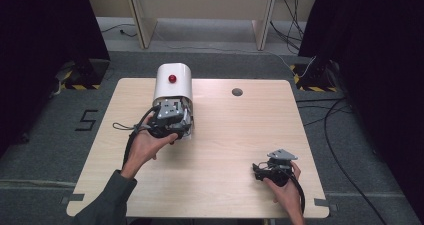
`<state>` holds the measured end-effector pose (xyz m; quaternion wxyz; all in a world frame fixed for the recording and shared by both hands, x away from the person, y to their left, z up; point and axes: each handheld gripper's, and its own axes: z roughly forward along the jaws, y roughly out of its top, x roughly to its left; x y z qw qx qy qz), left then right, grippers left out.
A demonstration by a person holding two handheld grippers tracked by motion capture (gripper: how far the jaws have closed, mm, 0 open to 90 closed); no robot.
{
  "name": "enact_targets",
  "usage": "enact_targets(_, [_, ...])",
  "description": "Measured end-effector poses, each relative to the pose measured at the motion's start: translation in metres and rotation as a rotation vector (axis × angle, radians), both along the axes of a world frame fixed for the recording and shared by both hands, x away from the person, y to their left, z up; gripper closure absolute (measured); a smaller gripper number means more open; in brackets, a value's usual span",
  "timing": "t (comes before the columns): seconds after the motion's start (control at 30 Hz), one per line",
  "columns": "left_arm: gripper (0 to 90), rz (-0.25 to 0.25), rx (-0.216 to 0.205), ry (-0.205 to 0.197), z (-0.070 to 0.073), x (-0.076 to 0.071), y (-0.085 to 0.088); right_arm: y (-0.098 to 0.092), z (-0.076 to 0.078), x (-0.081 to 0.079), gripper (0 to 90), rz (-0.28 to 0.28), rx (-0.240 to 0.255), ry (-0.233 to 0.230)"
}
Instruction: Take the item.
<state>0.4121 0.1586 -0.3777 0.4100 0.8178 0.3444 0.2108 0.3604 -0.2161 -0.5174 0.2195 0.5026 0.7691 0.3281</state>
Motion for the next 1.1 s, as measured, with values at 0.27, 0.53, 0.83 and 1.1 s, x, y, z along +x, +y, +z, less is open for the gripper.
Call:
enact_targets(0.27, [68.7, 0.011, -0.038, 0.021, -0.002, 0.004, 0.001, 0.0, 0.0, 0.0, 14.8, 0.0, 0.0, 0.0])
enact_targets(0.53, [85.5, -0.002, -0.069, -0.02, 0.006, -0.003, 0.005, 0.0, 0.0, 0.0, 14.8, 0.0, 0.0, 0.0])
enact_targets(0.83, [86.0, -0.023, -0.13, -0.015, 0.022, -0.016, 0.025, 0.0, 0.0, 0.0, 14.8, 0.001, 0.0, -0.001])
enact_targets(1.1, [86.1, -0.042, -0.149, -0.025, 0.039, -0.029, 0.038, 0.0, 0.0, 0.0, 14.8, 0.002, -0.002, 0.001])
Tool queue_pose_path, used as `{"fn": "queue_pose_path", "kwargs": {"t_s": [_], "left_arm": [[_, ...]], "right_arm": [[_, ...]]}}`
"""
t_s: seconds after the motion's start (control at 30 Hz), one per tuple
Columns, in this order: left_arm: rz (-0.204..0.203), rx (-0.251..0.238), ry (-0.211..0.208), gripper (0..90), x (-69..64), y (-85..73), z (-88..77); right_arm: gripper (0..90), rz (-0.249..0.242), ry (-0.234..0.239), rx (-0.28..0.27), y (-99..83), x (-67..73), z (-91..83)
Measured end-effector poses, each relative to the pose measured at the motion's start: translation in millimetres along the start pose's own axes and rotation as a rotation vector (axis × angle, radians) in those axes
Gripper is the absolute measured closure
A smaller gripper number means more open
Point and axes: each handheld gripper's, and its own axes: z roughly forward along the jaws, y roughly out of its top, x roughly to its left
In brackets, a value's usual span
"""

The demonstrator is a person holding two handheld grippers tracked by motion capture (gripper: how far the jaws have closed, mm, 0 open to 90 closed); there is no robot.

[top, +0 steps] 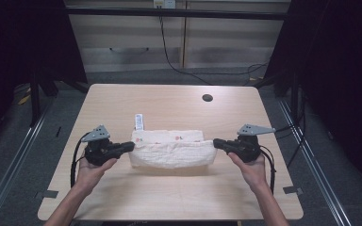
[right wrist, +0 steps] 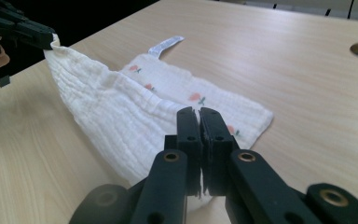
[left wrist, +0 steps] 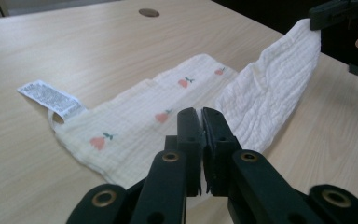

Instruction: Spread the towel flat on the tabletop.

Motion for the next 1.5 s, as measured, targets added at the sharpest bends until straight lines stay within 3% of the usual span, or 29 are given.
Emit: {"fn": "queue_pose_path", "kwargs": {"t_s": [0.17, 0.3, 0.4, 0.43, 0.57, 0.83, 1.27, 1.5], "left_arm": [[0.012, 0.002, -0.007, 86.8, -4.9, -9.1, -4.5], [-0.009, 0.006, -0.017, 86.7, -5.8, -17.5, -5.3], [-0.001, 0.026, -0.001, 86.7, -6.8, -28.3, -3.1], [0.023, 0.047, 0.013, 86.7, -8.3, -33.6, -4.7], [0.011, 0.071, 0.003, 86.6, -8.1, -45.9, -9.9], [0.034, 0.122, -0.013, 86.5, -14.8, -60.2, -3.4], [0.054, 0.202, -0.032, 85.9, -24.6, -74.3, 0.0], [0.049, 0.188, -0.048, 80.9, -26.3, -74.3, -5.2]], "right_arm": [[87.6, -0.001, 0.015, 0.033, -11.4, 4.8, 3.0], [87.5, -0.009, 0.019, 0.040, -14.4, 9.2, 1.7], [87.3, -0.010, 0.025, 0.056, -21.5, 13.5, 1.5], [87.3, -0.014, 0.029, 0.073, -28.3, 14.8, 2.7], [87.1, -0.006, 0.041, 0.099, -36.8, 17.6, 3.2], [85.9, -0.025, 0.050, 0.120, -49.5, 26.1, 0.6], [81.9, -0.030, 0.061, 0.169, -69.2, 36.8, -5.0], [77.1, -0.024, 0.074, 0.192, -76.8, 41.9, -5.6]]}}
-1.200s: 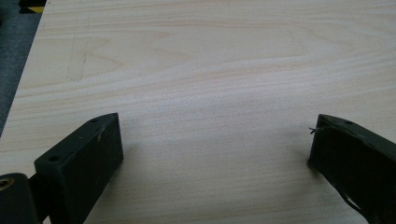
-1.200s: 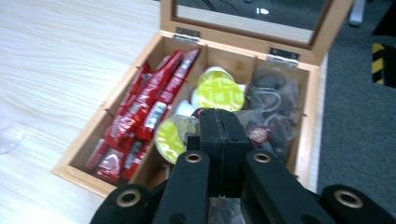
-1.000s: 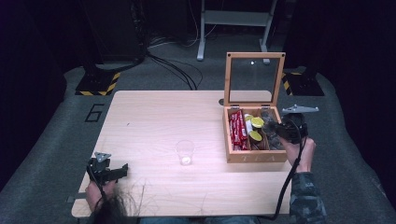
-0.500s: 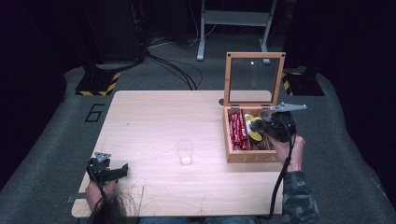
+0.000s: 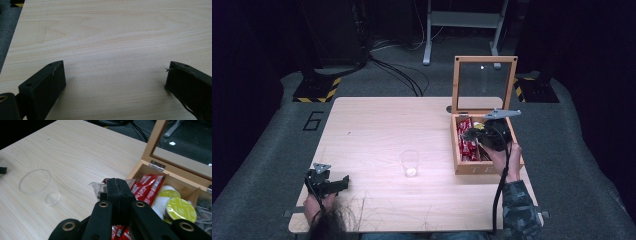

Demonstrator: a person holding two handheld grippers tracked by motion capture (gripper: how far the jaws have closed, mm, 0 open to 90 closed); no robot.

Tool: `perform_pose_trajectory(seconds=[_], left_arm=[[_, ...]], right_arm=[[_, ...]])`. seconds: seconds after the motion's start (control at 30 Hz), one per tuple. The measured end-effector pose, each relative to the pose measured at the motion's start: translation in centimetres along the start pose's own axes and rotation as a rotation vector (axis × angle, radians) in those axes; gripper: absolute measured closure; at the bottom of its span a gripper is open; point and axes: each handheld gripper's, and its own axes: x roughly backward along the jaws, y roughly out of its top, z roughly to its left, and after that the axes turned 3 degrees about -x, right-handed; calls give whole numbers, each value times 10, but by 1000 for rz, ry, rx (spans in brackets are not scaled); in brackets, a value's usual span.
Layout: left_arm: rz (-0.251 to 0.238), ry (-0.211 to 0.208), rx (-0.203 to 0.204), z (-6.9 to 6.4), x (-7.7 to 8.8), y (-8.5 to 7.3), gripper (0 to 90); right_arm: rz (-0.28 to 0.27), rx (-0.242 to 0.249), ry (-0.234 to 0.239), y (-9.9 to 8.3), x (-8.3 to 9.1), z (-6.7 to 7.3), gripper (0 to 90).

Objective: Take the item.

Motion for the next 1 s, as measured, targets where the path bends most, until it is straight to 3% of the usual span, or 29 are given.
perform_pose_trajectory(seconds=[0.37, 1.0], left_arm=[[2, -1, 3, 0, 0, 0, 23], [-1, 1, 1, 0, 0, 0, 23]], right_arm=[[3, 50, 65, 9, -19, 24, 900], [4, 98, 145, 17, -35, 56, 900]])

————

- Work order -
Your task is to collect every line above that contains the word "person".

- Answer to the problem -
`<state>` holds the measured end-effector pose (xyz m; quaternion wxyz; all in a world frame fixed for the recording and shared by both hands, x away from the person, y to their left, z up; point and axes: each handheld gripper's, and its own axes: z roughly forward along the jaws, y roughly out of its top, x roughly to its left; x y z qw qx qy qz), left then right, grippers left out.
A demonstration by a person holding two handheld grippers tracked by motion capture (gripper: how far the jaws have closed, mm, 0 open to 90 closed); no robot.
  "description": "Measured end-effector poses, each relative to the pose measured at the motion's start: translation in metres and rotation as a rotation vector (axis × angle, radians), both along the axes of a world frame fixed for the recording and shared by both hands, x away from the person, y to their left, z up; gripper closure absolute (measured); a smaller gripper number means more open; in brackets, a value's usual span",
The demonstrator is a person holding two handheld grippers tracked by motion capture (gripper: how far the jaws have closed, mm, 0 open to 90 closed); there is no robot.
Demonstrator: a person holding two handheld grippers tracked by motion capture (gripper: how far the jaws have closed, mm, 0 open to 90 closed); no robot.

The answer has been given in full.